If your parents really want all their friends to attend, or your colleagues at work expect invites, remember it’s your day. A good rule of thumb: Have you had dinner with this person in the last year? If not, and you live in the same city, consider a cut.
Looking back, Cochran wishes she and her husband had invited only the people closest to them.
“It’s not only an instant budget saver but a way to make the whole event more intimate,” she says.
David Tutera, who planned Star Jones’ wedding, advises couples to focus their spending on the venue and decor, including flowers. One of his clients is spending $1 million on flowers and design, including 50,000 roses.
“People walk away remembering the unique experience you create and not the food that you served,” he says.
He and Blum each stressed the importance of lighting, which they say many couples overlook. “They spend tons of money on decor and they have a great band, but if they don’t spend on lighting, you can’t see what they’ve done,” Tutera says.
For Eda Kalkay, design and location were the most important decisions for her October 2007 wedding.

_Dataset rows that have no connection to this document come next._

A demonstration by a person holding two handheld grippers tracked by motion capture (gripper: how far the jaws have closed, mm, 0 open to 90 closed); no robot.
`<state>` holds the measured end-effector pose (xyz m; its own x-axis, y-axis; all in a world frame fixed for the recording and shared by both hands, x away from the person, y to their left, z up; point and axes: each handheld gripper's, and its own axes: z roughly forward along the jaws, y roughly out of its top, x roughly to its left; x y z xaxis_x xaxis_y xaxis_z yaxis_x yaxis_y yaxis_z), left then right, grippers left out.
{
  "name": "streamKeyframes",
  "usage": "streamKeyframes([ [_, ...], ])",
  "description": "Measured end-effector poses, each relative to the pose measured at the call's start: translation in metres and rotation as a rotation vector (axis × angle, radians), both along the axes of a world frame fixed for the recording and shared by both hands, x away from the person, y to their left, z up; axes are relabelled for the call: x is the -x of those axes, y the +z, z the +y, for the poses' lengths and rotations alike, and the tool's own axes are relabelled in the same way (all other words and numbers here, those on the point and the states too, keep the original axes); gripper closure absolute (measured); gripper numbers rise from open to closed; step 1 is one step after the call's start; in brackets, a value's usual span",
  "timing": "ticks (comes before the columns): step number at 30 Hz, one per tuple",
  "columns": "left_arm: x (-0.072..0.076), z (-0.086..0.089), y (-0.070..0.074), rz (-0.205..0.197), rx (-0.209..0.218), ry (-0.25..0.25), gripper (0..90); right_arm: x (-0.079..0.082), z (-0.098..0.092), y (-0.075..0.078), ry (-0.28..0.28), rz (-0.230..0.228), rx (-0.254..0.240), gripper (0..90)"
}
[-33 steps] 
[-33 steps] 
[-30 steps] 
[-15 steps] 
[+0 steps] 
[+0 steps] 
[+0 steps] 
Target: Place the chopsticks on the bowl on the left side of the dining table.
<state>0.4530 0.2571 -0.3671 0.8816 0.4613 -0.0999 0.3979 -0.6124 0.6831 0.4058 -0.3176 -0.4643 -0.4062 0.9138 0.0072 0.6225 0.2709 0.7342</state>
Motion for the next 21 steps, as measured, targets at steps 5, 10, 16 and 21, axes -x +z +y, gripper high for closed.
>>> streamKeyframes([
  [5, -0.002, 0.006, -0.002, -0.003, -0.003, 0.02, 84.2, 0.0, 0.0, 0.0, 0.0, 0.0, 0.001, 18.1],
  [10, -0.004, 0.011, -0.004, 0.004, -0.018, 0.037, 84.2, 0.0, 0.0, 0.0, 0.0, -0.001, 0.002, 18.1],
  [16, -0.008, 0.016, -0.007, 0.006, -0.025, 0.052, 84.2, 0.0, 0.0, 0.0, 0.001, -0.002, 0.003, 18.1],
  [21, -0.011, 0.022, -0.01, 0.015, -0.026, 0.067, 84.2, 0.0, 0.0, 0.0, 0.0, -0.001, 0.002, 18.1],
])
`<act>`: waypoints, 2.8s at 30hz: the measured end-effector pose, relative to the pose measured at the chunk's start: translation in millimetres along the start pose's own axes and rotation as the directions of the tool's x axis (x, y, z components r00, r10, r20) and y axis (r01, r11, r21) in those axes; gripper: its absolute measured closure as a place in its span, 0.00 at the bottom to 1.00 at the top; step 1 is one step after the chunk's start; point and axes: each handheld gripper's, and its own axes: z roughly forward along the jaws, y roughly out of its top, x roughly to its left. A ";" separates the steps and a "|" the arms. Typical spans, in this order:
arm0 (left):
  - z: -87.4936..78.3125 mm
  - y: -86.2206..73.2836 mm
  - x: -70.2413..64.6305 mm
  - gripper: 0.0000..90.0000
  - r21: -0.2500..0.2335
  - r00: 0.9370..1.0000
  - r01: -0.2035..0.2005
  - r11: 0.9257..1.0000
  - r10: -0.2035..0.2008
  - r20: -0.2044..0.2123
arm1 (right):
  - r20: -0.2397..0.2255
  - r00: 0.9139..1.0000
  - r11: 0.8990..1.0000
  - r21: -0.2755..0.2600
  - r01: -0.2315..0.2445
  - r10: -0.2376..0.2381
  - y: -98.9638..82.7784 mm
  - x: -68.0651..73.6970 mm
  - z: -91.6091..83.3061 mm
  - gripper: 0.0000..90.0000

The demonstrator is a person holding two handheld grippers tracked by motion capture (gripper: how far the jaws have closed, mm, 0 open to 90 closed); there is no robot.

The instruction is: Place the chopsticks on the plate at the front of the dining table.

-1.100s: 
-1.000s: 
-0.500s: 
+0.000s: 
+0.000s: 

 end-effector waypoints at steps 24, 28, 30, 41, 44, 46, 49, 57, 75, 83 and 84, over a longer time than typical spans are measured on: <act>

The 150 guests to her city-meets-country wedding at an estate in New Hope, Pa., were treated to a white fantasy in the woods, with globes of white hydrangea, white candelabras and a surprise performance by a gospel choir.
The price tag? More than $300,000. But she has no regrets.
“It was so beautiful it felt surreal,” says Kalkay, whose wedding was being featured on WE TV’s “Platinum Weddings” this summer.
If you want a luxe setting at a discount, ask for a deal on a Friday or Sunday wedding, or cut costs with a daytime affair. And consider alternatives to expensive floral displays, like smaller “tablescapes” of candles and fruit, or centerpieces using a single type of flower, bought wholesale.
Cochran, who now runs the Web site DIYBride.com, says invitations are an easy way to cut costs.
“Paper is cheap and most people have a computer, word processing software and a decent printer already at home, which makes invitations an easy way to save some cash and be creative,” she says.
Invitations set the tone for an event, but Tutera, author of “The Party Planner,” thinks guests are more likely to remember the last moments of a wedding.
Etiquette experts still frown on electronic invitations, so prepare for raised eyebrows if you cut that corner.
Instead, Blum suggests cutting down on invitation inserts and heavy stock that waste paper and increase postage.
A wedding is only one day, but the photos last forever. Even on a budget, brides rarely lament the amount spent on a quality photographer.
“We really love our wedding photos and still get compliments on them to this day. She was worth the extra cash we spent,” Cochran says.
Photos were so important to Kalkay, she spent $50,000 to bring in photographers who regularly shoot celebrity weddings.
If you’re cutting corners, however, you may be able to find a skilled student photographer who’s eager to earn extra cash and build a portfolio. And you can forgo a videographer altogether.
“It’s very passe compared to photography,” says Tutera.
You might really love that silver box with your monogram on it, but guests who have been to several weddings will probably toss it when they return home.
“Nobody needs another placecard frame, or a bottle of crummy wine with your name on it,” Blum says.
It may seem like a small expense, but even cheap trinkets add up when you have a lot of guests. Odds are, there will be no complaints if you skip the favor entirely. (Cochran also points to money-wasting extras like toasting flutes as a bad idea.)
If you really want to give your guests favors, Blum suggests something edible.
“You’d be much better off to have all your bridesmaids or ushers bake cookies and enclose a great recipe,” she says.
Another nice touch: offering a coffee cake or brioche on the way out for the next morning’s breakfast.